[THE TASK]: Check each line below for the word "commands", then please report how many lines have it and nothing more.

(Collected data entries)

/---

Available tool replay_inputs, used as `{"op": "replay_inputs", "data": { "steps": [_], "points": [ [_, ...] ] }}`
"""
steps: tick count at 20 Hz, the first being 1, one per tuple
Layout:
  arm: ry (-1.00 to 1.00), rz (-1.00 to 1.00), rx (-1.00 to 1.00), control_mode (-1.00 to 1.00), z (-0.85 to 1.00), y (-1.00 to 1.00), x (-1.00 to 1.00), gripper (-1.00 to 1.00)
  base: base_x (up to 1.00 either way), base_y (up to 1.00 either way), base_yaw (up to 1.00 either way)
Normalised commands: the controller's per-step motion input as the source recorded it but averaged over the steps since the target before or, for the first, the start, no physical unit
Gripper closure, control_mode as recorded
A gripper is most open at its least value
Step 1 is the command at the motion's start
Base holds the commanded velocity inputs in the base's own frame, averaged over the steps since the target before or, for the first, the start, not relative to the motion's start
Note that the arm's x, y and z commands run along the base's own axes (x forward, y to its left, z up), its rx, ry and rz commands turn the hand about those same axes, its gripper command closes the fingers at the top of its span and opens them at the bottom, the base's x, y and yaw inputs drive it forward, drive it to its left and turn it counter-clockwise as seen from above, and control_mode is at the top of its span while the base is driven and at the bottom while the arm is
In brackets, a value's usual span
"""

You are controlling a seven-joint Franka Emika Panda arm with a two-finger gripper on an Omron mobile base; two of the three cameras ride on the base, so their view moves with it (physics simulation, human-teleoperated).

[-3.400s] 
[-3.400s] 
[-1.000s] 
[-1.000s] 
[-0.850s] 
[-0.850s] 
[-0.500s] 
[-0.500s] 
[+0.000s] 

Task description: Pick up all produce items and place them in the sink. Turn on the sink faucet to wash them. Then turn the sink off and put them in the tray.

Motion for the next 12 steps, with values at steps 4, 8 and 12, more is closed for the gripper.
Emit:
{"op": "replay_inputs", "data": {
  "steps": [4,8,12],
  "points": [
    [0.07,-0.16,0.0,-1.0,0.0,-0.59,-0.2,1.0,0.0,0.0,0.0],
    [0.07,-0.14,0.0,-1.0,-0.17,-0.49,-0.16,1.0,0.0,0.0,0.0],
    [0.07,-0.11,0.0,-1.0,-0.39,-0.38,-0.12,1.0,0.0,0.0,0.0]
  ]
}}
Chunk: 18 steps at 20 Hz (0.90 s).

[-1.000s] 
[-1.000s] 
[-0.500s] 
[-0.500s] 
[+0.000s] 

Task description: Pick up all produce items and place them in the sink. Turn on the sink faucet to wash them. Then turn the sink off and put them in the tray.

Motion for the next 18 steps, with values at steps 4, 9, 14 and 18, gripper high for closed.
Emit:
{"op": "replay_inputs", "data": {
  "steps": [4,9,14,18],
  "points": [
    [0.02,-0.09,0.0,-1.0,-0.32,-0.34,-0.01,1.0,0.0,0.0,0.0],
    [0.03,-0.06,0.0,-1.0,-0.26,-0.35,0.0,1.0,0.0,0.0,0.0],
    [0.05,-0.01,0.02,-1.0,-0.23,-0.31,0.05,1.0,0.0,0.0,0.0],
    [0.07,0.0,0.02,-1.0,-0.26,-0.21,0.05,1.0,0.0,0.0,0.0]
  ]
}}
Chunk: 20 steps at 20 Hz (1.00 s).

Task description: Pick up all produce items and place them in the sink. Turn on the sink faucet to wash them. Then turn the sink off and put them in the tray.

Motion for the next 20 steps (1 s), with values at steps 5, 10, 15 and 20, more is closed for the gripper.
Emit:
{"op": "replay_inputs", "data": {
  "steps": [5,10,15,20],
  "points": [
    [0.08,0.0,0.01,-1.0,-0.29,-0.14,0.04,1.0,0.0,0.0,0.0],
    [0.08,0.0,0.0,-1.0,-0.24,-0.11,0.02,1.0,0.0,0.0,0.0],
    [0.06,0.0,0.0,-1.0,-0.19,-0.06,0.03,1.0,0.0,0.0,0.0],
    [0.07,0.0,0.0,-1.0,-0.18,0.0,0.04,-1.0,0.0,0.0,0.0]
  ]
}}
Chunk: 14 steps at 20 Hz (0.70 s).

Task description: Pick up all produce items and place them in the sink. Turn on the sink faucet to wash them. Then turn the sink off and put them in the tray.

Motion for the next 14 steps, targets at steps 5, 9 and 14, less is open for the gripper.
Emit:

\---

[TASK SOLUTION]: 2